A família de Yasmin espera que, após anos de espera, o Tribunal do Júri apresente uma resposta para o caso.
Para Eliene, a chegada do caso ao Tribunal do Júri representa o fim de uma longa espera. Ao longo dos últimos anos, a família acompanhou os desdobramentos do processo e as tentativas de recurso apresentadas pela defesa.
Agora, porém, a expectativa está voltada para os jurados. A mãe de Yasmin acredita que o julgamento não deve terminar no primeiro dia. Segundo ela, o número de testemunhas e a quantidade de relatos reunidos durante a investigação podem prolongar a sessão.
Família mobiliza amigos e apoiadores
Além da expectativa pela decisão, a família também se mobiliza para acompanhar o julgamento. Uma publicação compartilhada nas redes sociais convida parentes, amigos e pessoas que acompanharam o caso a comparecer ao Fórum Criminal de Belém.
A mobilização busca reunir pessoas que desejam demonstrar apoio à família e reforçar o pedido por justiça.
A mensagem compartilhada termina com a frase: “Por Yasmin — Pela verdade — Pela justiça.”
Eliene afirmou que pretende acompanhar a sessão cercada por pessoas próximas. Segundo ela, a família vive momentos de ansiedade antes da abertura do julgamento.
“Estamos todos ansiosos para a hora do julgamento. Irei ao fórum rodeada de familiares, advogados e amigos. Mas estamos bem protegidos”, disse.
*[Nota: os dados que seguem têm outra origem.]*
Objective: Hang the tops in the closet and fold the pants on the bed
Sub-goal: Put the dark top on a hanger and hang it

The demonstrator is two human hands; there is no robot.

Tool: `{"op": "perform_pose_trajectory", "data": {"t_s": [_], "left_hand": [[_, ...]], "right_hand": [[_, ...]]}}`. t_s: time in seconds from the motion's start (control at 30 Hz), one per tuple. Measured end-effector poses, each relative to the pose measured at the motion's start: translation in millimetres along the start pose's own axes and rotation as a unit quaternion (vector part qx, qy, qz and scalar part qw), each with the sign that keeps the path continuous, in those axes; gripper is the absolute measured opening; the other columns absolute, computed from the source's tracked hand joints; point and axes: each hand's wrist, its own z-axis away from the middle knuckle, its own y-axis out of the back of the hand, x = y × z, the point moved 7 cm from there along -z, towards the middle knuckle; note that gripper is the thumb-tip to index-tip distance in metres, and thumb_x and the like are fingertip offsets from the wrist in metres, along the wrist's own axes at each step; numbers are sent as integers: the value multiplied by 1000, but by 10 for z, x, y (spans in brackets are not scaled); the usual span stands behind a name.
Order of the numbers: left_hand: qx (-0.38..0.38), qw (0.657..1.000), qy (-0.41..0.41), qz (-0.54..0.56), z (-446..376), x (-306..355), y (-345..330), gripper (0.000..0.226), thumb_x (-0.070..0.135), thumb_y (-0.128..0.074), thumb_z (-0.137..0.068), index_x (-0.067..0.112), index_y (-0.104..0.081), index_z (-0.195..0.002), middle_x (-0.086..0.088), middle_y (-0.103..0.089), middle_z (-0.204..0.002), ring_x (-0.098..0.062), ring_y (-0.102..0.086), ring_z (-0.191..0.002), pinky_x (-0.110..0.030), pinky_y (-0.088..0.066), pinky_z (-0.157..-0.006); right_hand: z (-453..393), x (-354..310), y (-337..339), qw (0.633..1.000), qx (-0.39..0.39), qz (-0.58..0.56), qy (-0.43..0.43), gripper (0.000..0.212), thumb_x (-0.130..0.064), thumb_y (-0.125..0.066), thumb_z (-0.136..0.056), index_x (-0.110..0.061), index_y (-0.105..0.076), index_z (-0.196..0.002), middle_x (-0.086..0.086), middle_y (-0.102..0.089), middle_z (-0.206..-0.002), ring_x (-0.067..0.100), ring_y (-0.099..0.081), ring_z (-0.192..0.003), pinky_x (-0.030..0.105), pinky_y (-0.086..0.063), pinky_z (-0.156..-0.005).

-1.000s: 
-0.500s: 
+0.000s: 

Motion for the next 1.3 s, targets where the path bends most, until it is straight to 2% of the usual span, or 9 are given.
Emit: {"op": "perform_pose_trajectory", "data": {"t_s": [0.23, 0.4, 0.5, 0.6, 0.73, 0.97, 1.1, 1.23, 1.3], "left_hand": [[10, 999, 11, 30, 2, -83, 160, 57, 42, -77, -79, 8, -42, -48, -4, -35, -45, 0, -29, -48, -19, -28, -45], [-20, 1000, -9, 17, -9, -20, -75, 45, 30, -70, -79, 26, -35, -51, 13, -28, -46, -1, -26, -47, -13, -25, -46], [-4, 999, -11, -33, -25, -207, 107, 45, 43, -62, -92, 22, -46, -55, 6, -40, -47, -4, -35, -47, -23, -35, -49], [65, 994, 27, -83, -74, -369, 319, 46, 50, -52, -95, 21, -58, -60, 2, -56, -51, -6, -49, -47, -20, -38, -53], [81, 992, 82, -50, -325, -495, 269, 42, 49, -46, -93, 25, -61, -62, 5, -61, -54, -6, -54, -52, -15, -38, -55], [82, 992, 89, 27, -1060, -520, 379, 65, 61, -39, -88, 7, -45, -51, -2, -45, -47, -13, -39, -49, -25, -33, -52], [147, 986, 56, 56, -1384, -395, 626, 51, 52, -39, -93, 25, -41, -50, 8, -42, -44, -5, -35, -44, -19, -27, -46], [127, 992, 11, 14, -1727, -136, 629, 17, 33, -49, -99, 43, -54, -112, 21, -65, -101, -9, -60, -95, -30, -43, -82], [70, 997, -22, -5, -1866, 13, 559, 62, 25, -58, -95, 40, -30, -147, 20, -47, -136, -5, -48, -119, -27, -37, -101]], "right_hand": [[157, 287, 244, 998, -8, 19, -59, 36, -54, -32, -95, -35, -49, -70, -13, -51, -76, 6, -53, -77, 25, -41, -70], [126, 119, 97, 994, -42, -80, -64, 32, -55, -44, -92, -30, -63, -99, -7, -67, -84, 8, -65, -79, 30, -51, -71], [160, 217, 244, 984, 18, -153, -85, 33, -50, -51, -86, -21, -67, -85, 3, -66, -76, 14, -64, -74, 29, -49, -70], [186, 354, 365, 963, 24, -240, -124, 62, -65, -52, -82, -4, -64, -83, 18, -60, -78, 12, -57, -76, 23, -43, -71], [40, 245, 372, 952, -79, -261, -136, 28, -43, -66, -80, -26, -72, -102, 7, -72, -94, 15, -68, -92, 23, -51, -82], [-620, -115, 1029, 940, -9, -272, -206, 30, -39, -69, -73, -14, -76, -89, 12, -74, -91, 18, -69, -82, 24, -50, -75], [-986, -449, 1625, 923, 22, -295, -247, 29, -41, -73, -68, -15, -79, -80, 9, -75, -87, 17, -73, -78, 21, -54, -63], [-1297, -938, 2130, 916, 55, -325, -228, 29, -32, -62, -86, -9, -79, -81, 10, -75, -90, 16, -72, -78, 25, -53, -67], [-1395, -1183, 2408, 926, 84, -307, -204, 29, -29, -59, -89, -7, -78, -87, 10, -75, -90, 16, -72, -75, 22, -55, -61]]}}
O júri deve reunir familiares, advogados, testemunhas e outras pessoas envolvidas no processo. A família acredita que a sessão poderá se estender por pelo menos dois dias.
O caso
Yasmin Macêdo tinha 21 anos e era estudante de Medicina Veterinária, além de influenciadora digital. Ela desapareceu durante um passeio de lancha no rio Maguari, em Belém, em dezembro de 2021.
O corpo da jovem foi encontrado no dia seguinte. As investigações apontaram afogamento como causa da morte.
Outras pessoas estavam na embarcação no momento do passeio. Lucas Magalhães, proprietário da lancha, é acusado no processo que agora será analisado pelo Tribunal do Júri.
Ele responde pelos crimes de homicídio com dolo eventual, fraude processual e porte e disparo ilegal de arma de fogo.
Segundo as investigações, o caso também envolveu relatos sobre disparos durante o passeio e alterações na estrutura da embarcação antes da realização da perícia.
Após quatro anos e oito meses de espera, a família agora se prepara para acompanhar o momento que espera há tanto tempo. Para Eliene, a expectativa é clara: “Estamos esperançosos sim com a condenação”, confirma.
O Julgamento
O julgamento do caso Yasmin Macedo será realizado pelo 2º Tribunal do Júri de Belém, sob a presidência do juiz Homero Lamarão Neto.
O réu Lucas Magalhães é acusado pelo crime de homicídio simples. Durante a sessão, serão ouvidas as testemunhas indicadas pela acusação e pela defesa.
Testemunhas
O Ministério Público arrolou quatro testemunhas. Além delas, acusação e defesa indicaram conjuntamente uma quinta testemunha.
A defesa de Lucas Magalhães terá quatro testemunhas próprias para serem ouvidas durante o julgamento.
A acusação será conduzida pelo promotor de Justiça Edson Augusto Cardoso de Souza, que atuará na sessão do Tribunal do Júri.
Quem preside o julgamento
A sessão será presidida pelo juiz Homero Lamarão Neto, presidente do 2º Tribunal do Júri de Belém.
Como se trata de um julgamento pelo Tribunal do Júri, após a fase de depoimentos e dos demais atos previstos no procedimento, acusação e defesa terão espaço para apresentar seus argumentos aos jurados, que serão responsáveis pela decisão sobre a responsabilidade criminal do réu.
Ao final, caberá ao juiz presidente proferir a sentença de acordo com a decisão tomada pelo Conselho de Sentença.